Câmara Municipal solicita corte de palmeiras e revolta conselheiros de Meio Ambiente
Ânimos se exaltaram durante a reunião
Um ofício enviado pela Câmara Municipal à Secretaria Municipal de Desenvolvimento Urbano se transformou em polêmica na reunião dessa quinta-feira, 3 de setembro, no Conselho Municipal de Meio Ambiente (Codema).
No ofício, datado do dia 27 de julho, o presidente do legislativo, Solimar José da Silva (SD), solicita à secretaria o corte de algumas das palmeiras existentes na área da Câmara “a fim de evitar acidentes futuros, visto tratar-se de árvores de grande porte e no local haver estacionamento e grande fluxo de pessoas”.
No dia 20 de agosto, a SMDU enviou outro ofício ao Codema informando sobre o pedido do legislador e pedindo que os conselheiros deliberassem sobre o assunto por se tratar de elementos importantes para a composição da arborização urbana.
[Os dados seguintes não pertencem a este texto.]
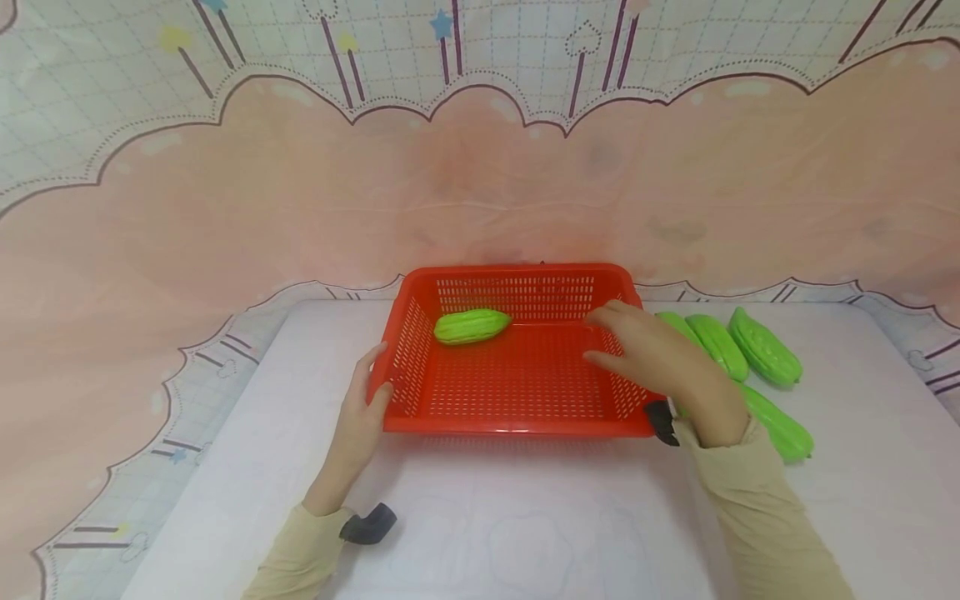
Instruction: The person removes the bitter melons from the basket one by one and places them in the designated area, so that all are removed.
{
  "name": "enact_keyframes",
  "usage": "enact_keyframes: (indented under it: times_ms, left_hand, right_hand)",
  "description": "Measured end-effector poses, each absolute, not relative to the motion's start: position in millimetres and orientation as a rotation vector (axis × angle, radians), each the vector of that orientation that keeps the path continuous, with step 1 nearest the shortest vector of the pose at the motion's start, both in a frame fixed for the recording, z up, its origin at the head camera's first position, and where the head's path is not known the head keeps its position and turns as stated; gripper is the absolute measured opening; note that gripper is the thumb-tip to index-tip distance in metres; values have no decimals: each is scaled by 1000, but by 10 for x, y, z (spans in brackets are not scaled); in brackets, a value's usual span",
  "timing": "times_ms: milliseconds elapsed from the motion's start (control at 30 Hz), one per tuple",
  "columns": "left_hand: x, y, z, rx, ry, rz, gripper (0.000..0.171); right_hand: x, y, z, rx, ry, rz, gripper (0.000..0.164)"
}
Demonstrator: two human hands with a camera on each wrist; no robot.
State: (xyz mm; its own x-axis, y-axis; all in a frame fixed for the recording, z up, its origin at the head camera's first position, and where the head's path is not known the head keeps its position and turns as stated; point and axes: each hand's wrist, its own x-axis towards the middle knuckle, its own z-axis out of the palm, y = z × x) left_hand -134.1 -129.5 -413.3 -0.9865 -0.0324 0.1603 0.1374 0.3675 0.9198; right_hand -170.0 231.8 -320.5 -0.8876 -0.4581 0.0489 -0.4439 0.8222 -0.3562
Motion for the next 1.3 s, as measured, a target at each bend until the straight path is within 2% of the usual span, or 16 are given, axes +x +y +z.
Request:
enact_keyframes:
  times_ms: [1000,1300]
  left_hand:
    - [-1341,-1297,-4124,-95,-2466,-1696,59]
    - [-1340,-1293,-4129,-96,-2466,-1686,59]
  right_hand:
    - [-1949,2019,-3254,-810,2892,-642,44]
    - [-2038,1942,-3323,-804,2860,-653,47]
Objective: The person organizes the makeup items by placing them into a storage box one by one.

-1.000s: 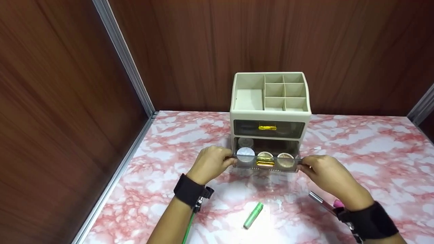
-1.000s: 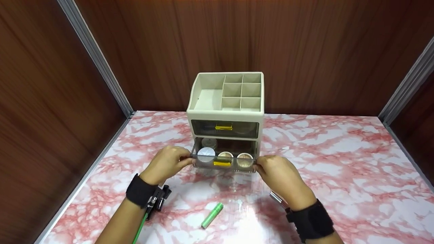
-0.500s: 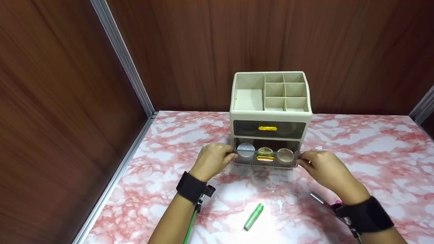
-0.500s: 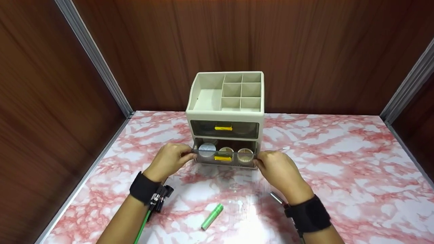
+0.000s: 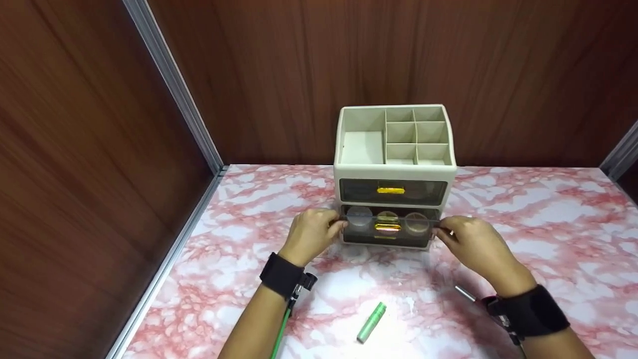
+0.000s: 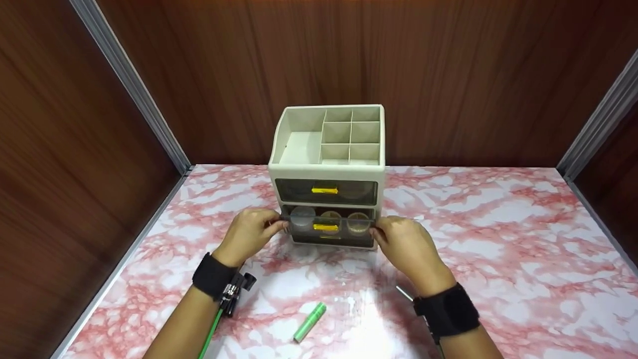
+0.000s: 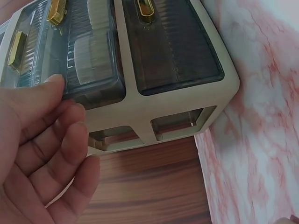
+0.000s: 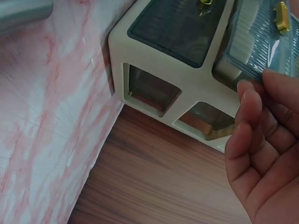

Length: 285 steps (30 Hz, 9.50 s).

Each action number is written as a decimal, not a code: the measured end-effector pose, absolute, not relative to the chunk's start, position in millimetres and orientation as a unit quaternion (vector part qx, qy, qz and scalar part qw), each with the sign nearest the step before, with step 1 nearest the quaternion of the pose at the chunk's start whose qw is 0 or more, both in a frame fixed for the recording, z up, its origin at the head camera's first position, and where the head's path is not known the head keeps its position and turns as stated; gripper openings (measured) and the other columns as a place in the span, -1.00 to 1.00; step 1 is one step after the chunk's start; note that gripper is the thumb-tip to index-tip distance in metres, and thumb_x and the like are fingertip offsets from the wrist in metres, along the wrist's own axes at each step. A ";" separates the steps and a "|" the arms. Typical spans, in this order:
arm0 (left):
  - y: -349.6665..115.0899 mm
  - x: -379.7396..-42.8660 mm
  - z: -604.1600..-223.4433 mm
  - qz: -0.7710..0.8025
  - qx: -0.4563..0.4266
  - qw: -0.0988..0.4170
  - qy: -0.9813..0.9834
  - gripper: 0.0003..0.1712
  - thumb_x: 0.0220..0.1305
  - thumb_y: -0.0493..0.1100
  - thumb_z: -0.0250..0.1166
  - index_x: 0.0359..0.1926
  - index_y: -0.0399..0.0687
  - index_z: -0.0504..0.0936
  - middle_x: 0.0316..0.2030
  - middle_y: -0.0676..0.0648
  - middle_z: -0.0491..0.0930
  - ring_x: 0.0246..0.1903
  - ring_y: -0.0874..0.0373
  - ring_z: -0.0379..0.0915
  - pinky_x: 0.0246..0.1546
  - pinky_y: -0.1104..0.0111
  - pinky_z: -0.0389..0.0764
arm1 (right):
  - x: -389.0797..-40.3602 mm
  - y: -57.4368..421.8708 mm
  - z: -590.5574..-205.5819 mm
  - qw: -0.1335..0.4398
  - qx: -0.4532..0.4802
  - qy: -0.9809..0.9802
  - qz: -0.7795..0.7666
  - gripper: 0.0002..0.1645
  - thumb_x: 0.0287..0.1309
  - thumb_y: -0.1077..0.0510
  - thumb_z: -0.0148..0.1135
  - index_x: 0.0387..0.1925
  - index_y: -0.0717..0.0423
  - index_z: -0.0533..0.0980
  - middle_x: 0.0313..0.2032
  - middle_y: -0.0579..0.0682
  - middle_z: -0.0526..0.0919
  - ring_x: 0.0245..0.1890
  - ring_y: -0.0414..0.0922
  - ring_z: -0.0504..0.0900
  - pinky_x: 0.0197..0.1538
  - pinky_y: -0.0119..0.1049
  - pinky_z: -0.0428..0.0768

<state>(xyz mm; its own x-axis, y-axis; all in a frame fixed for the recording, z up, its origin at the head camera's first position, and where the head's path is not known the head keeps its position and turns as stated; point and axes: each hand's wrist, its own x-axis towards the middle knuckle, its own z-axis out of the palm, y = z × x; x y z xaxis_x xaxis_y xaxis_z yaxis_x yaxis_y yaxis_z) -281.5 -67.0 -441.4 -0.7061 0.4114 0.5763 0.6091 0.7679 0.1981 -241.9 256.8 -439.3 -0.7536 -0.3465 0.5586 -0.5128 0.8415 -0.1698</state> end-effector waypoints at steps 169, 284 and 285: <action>-74.1 -314.6 -438.8 -0.318 -0.271 0.324 -0.849 -0.66 0.20 0.09 0.10 -0.20 0.00 0.63 -0.31 0.05 0.63 -0.32 0.20 0.55 -0.31 0.32 0.51 | -172.8 160.5 -509.9 -0.039 -0.072 -0.790 0.608 -0.65 0.10 0.07 0.16 -0.51 0.34 0.57 -0.65 0.14 0.54 -0.71 -0.13 0.40 -0.64 -0.34 0.38; -74.9 -312.1 -437.5 -0.304 -0.269 0.318 -0.857 -0.65 0.18 0.09 0.13 -0.16 -0.01 0.63 -0.31 0.03 0.64 -0.35 0.14 0.57 -0.33 0.29 0.52 | -128.5 280.5 -466.8 -0.023 0.049 -0.989 0.136 -0.91 0.06 0.09 0.15 -0.51 -0.04 0.48 -0.70 -0.18 0.39 -0.70 -0.19 0.31 -0.64 -0.29 0.22; -74.9 -311.9 -437.6 -0.305 -0.269 0.316 -0.857 -0.65 0.18 0.09 0.13 -0.16 -0.01 0.62 -0.30 0.03 0.63 -0.34 0.14 0.57 -0.32 0.29 0.52 | -129.7 280.0 -464.0 -0.014 0.052 -0.989 0.135 -0.90 0.06 0.10 0.14 -0.53 -0.04 0.48 -0.70 -0.18 0.38 -0.70 -0.19 0.30 -0.64 -0.29 0.21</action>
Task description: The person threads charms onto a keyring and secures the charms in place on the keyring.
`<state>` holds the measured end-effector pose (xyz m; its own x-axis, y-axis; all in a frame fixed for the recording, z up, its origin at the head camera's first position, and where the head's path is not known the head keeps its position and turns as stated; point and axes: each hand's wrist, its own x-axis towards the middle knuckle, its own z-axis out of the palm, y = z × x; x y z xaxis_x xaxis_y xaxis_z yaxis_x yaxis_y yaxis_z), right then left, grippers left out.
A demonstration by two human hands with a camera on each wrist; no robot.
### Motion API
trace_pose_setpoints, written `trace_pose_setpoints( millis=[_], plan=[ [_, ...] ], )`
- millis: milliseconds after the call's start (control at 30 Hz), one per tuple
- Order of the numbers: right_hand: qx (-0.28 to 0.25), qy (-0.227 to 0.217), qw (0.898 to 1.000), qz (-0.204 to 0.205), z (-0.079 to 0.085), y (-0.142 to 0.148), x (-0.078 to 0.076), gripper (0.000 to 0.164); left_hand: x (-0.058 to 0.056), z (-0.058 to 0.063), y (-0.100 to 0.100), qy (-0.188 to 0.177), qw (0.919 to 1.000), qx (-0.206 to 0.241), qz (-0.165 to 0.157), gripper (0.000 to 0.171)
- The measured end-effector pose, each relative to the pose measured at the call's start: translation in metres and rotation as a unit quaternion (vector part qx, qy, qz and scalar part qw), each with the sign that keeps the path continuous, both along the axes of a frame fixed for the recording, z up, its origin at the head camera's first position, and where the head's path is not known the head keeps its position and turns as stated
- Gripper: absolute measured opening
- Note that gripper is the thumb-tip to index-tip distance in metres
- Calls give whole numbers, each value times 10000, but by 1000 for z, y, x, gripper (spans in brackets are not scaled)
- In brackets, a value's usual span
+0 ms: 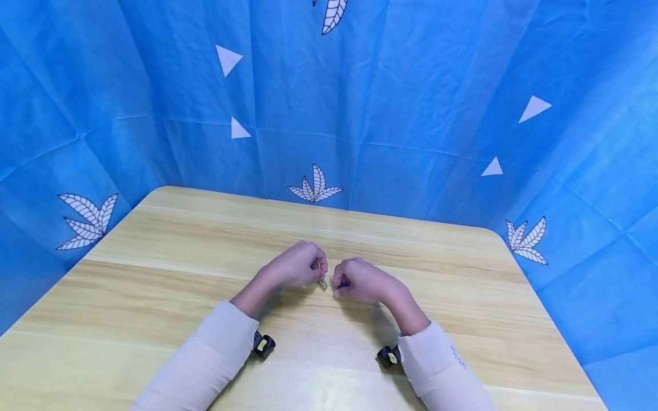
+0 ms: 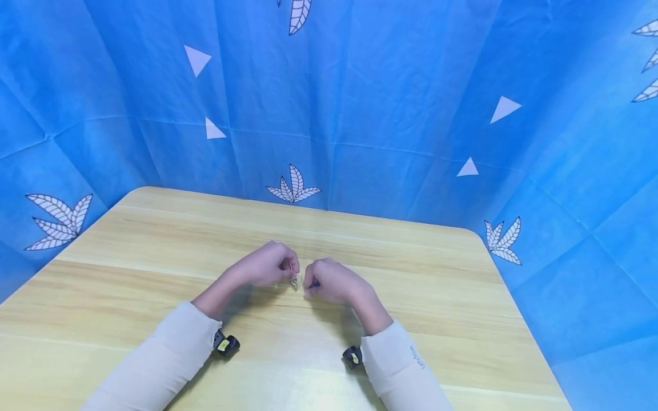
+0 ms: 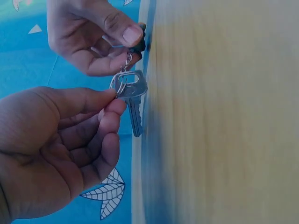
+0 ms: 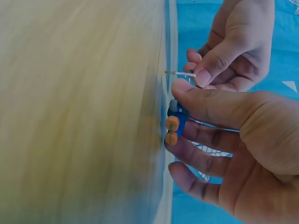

No documento consta que, na mesma data, houve uma visita técnica e que “a retirada dos coqueiros em frente ao local citado se torna inviável, tendo em vista que as árvores encontram-se sadias, não apresentam riscos de acidentes e nem impossibilitam a passagem de transeuntes, bem como o acesso de veículos ao estacionamento”. O documento ainda salienta que quando as folhas estiverem secas ou tombadas, basta realizar uma limpeza.
Assim que o tema foi levantado na reunião, os conselheiros negaram o pedido de corte, no entanto, após a explicação da diretora de serviços essenciais e emergências, Elaine Mendes, o assunto foi retirado de pauta. Segundo ela, houve um mal-entendido na interpretação do documento. “Nós achamos que eram mais palmeiras, mas foi esclarecido que eram apenas três no estacionamento. Então a SMDU vai fazer outra visita técnica e dar outro parecer”, explicou.
A decisão sobre o corte das árvores é da SMDU. O assunto foi repassado para o Codema apenas para ouvir a opinião dos conselheiros. “Normalmente o corte chega ao conselho quando são árvores nativas ou uma grande quantidade, como imaginaram no início. A própria pasta emite a autorização com as devidas compensações ambientais a serem adotadas”, explicou a superintendente de Meio Ambiente, Luciana Ottoni, que presidiu a reunião.
Contrário ao corte das árvores, o conselheiro Sidney Lage questiona a necessidade da ação. “Cortar três árvores adultas com mais de 15 anos não justifica. Elas estão do lado da parede, não colocam ninguém em risco. Porque cortar? É capricho do senhor vereador”, opinou. Sidney ainda destacou que todas as árvores são patrimônio público do município. "Não estamos em momento de fazer cortes, de nada, estamos precisando é de plantar. Nos educarmos de novo”, refletiu.
Também contra o corte, o conselheiro Francisco Carlos Silva defende que a população seja ouvida na tomada da decisão. “As pessoas têm que entender que o gestor público gerencia aquilo que é nosso. Sugiro que faça uma audiência pública, que seja para cortar um coqueiro que for. Não é isso que pregam na câmara? Ouvir a comunidade? Vamos ouvir a coletividade”, exclamou. Francisco contou, ainda, que em uma enquete realizada por ele em uma rede social, a opinião dos internautas foi quase unânime contra o corte.
Luciana opina que as considerações levantadas pelos conselheiros durante a reunião devem ser avaliadas pela equipe técnica para tomar a decisão de autorizar ou não o corte das árvores.